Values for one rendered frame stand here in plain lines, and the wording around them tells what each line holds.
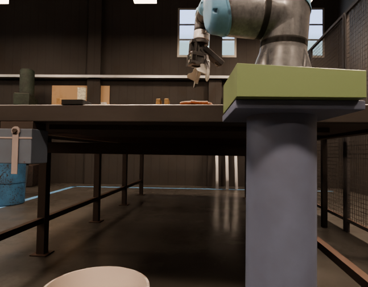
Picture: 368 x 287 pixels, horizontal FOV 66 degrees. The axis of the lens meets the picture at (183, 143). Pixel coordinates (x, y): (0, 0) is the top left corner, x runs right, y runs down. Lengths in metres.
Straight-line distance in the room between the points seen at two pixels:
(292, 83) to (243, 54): 6.54
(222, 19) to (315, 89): 0.27
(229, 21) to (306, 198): 0.45
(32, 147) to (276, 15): 0.86
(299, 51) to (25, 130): 0.88
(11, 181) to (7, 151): 3.43
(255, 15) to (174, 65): 6.28
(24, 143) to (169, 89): 5.89
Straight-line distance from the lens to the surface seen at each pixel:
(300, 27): 0.78
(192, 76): 1.39
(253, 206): 0.72
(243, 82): 0.60
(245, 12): 0.75
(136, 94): 6.93
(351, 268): 1.52
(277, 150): 0.68
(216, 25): 0.74
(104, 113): 1.01
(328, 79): 0.65
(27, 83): 7.13
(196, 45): 1.35
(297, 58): 0.74
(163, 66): 7.00
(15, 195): 4.62
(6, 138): 1.15
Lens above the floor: 0.75
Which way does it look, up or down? 2 degrees up
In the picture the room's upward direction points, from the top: 1 degrees clockwise
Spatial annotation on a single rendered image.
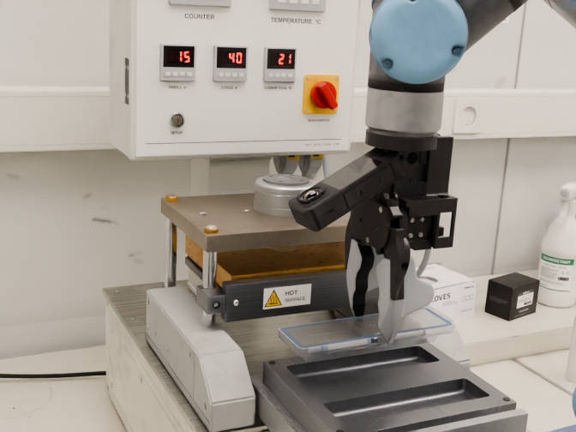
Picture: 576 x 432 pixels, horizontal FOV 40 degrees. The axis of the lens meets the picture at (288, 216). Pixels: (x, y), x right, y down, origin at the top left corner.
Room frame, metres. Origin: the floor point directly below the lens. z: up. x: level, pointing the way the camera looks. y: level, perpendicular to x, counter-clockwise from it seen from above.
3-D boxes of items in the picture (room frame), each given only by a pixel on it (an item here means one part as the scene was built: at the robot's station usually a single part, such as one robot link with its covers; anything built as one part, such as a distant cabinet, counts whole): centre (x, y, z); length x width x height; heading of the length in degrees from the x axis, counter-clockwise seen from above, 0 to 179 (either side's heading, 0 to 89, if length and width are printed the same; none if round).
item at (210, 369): (0.86, 0.10, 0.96); 0.25 x 0.05 x 0.07; 26
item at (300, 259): (0.98, 0.00, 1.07); 0.22 x 0.17 x 0.10; 116
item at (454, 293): (1.44, -0.24, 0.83); 0.23 x 0.12 x 0.07; 126
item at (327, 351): (0.78, -0.09, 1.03); 0.18 x 0.06 x 0.02; 116
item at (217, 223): (1.01, 0.00, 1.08); 0.31 x 0.24 x 0.13; 116
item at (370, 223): (0.80, -0.12, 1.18); 0.09 x 0.08 x 0.12; 116
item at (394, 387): (0.74, -0.11, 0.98); 0.20 x 0.17 x 0.03; 116
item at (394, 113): (0.79, -0.11, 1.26); 0.08 x 0.08 x 0.05
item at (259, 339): (1.01, 0.02, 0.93); 0.46 x 0.35 x 0.01; 26
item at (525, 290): (1.49, -0.45, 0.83); 0.09 x 0.06 x 0.07; 130
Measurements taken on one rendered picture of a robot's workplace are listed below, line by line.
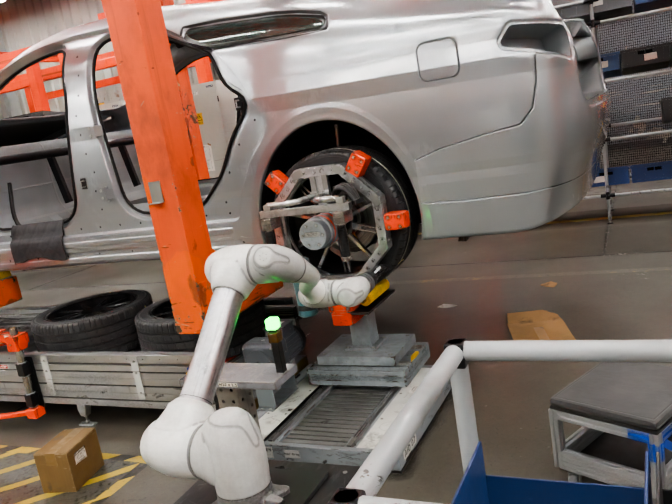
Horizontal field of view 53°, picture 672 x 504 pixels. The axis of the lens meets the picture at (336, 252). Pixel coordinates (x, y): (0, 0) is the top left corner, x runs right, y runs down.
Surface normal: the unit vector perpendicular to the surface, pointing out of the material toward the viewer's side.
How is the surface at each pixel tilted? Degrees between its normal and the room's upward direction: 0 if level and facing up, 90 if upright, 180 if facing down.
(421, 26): 78
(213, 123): 90
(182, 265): 90
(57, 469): 90
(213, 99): 90
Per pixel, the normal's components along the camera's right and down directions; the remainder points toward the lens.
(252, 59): -0.43, 0.08
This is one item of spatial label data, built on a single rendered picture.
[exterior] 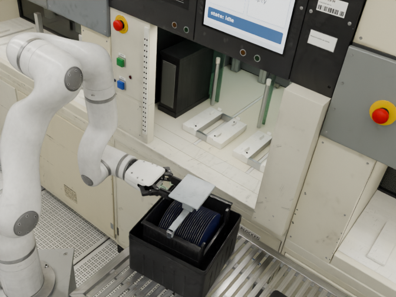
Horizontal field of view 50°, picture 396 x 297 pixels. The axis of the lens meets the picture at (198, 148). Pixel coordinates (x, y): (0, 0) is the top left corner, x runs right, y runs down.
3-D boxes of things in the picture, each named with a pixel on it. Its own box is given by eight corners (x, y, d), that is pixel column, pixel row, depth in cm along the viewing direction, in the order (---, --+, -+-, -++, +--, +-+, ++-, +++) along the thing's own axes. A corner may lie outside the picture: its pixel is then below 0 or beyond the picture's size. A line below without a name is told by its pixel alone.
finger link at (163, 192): (152, 191, 133) (171, 199, 131) (147, 197, 131) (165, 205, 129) (153, 183, 131) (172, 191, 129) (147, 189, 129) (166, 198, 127)
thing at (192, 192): (176, 221, 160) (182, 156, 141) (224, 244, 154) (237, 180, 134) (139, 267, 143) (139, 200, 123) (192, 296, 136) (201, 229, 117)
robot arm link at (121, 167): (132, 168, 145) (139, 171, 144) (116, 182, 138) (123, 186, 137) (132, 148, 140) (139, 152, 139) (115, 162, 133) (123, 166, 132)
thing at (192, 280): (170, 216, 163) (172, 182, 153) (236, 247, 154) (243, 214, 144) (127, 267, 143) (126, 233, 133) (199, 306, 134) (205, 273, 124)
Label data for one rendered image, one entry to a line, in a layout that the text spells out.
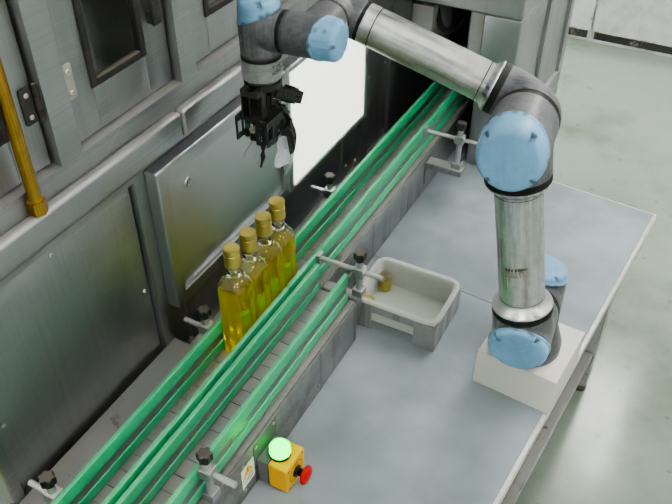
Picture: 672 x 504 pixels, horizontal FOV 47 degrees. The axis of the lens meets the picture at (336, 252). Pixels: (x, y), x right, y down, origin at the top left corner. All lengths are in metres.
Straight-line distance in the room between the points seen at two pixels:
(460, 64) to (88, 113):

+ + + + + + +

• _Goal of the exercise_:
Your answer should copy the listing word for word, with no pictures in it.

• _Answer section_:
Values for one rendered frame stand here in plain lines, and the wording around them tells what each line holds.
Picture: 368 x 287 pixels, horizontal FOV 66 degrees. The axis of the lens meets the picture at (183, 143). Pixel coordinates (x, y): (0, 0) is the top left corner, x runs right, y runs down. Lengths in metres.
Straight-line distance in the room between the points seen at two pixels:
(292, 83) to (243, 54): 6.54
(222, 19) to (315, 89): 0.27
(229, 21) to (306, 198): 0.45
(32, 147) to (276, 15): 0.86
(299, 51) to (25, 130): 0.88
(11, 181) to (7, 151): 3.43
(255, 15) to (174, 65): 6.28
(24, 143) to (169, 89): 5.89
Straight-line distance from the lens to the surface seen at each pixel:
(300, 27): 0.78
(192, 76): 1.39
(253, 206): 0.72
(243, 82): 0.60
(245, 12): 0.75
(136, 94): 6.93
(351, 268): 1.52
(277, 150): 0.68
(216, 25): 0.74
(104, 113): 1.01
(328, 79): 0.65
(27, 83): 7.13
(196, 45): 1.35
(297, 58): 0.74
(163, 66): 7.00
(15, 195): 4.62
(6, 138): 1.15
Lens above the floor: 0.75
Which way does it look, up or down? 2 degrees up
In the picture the room's upward direction points, from the top: 1 degrees clockwise
Spatial annotation on a single rendered image.
Picture: 576 x 432 pixels, horizontal FOV 40 degrees. The axis of the lens meets the picture at (288, 216). Pixels: (x, y), x right, y down, origin at the top left corner.
Room frame, metres. Origin: the floor point directly below the lens. z: up. x: level, pointing the way the camera looks. y: level, perpendicular to x, counter-clockwise from it seen from above.
3-D boxes of items in the picture (room frame), each given only by a pixel on it (an item here means one part as the scene was built: at the robot's station usually a single part, such as one robot link with its covers; anything built as one part, such as a distant cabinet, counts whole): centre (x, y, z); length x width x height; heading of the length in degrees from the x axis, counter-clockwise seen from above, 0 to 179 (either side's heading, 0 to 89, if length and width are printed the same; none if round).
item at (210, 369): (0.86, 0.10, 0.96); 0.25 x 0.05 x 0.07; 26
item at (300, 259): (0.98, 0.00, 1.07); 0.22 x 0.17 x 0.10; 116
item at (454, 293): (1.44, -0.24, 0.83); 0.23 x 0.12 x 0.07; 126
item at (327, 351): (0.78, -0.09, 1.03); 0.18 x 0.06 x 0.02; 116
item at (217, 223): (1.01, 0.00, 1.08); 0.31 x 0.24 x 0.13; 116
item at (370, 223): (0.80, -0.12, 1.18); 0.09 x 0.08 x 0.12; 116
item at (394, 387): (0.74, -0.11, 0.98); 0.20 x 0.17 x 0.03; 116
item at (394, 113): (0.79, -0.11, 1.26); 0.08 x 0.08 x 0.05
item at (259, 339): (1.01, 0.02, 0.93); 0.46 x 0.35 x 0.01; 26
item at (525, 290): (1.49, -0.45, 0.83); 0.09 x 0.06 x 0.07; 130
Measurements taken on one rendered picture of a robot's workplace are listed below, line by line.
Horizontal field of view 53°, picture 672 x 504 pixels. The axis of the lens meets the picture at (336, 252). Pixel coordinates (x, y): (0, 0) is the top left corner, x runs right, y runs down.
Surface normal: the unit vector perpendicular to the surface, pointing out of the material toward the viewer's side.
How is the surface at each pixel tilted? Degrees between its normal and the room's upward direction: 0 if level and facing up, 90 if upright, 180 if facing down.
(421, 26): 78
(213, 123): 90
(182, 265): 90
(57, 469): 90
(213, 99): 90
Per pixel, the normal's components along the camera's right and down directions; the remainder points toward the lens.
(252, 59): -0.43, 0.08
This is one item of spatial label data, built on a single rendered picture.
[exterior] 
Horizontal field of view 50°, picture 396 x 297 pixels. The axis of the lens meets the picture at (198, 148). Pixel coordinates (x, y): (0, 0) is the top left corner, x runs right, y runs down.
3-D boxes of things in the picture, each named with a pixel on it. Its own box is given by eight corners (x, y, d), that is pixel column, pixel row, depth in cm along the viewing direction, in the order (---, --+, -+-, -++, +--, +-+, ++-, +++) along the thing's own axes. A corner may lie outside the picture: its pixel is then below 0 or beyond the picture's size. A line below without a name is told by its pixel alone.
finger link at (163, 192): (152, 191, 133) (171, 199, 131) (147, 197, 131) (165, 205, 129) (153, 183, 131) (172, 191, 129) (147, 189, 129) (166, 198, 127)
thing at (192, 192): (176, 221, 160) (182, 156, 141) (224, 244, 154) (237, 180, 134) (139, 267, 143) (139, 200, 123) (192, 296, 136) (201, 229, 117)
robot arm link at (121, 167): (132, 168, 145) (139, 171, 144) (116, 182, 138) (123, 186, 137) (132, 148, 140) (139, 152, 139) (115, 162, 133) (123, 166, 132)
thing at (192, 280): (170, 216, 163) (172, 182, 153) (236, 247, 154) (243, 214, 144) (127, 267, 143) (126, 233, 133) (199, 306, 134) (205, 273, 124)
Label data for one rendered image, one entry to a line, in a layout that the text spells out.
Picture: 672 x 504 pixels, horizontal FOV 47 degrees. The axis of the lens meets the picture at (336, 252). Pixels: (x, y), x right, y down, origin at the top left corner. All lengths are in metres.
Straight-line distance in the room between the points seen at two pixels:
(460, 64) to (88, 113):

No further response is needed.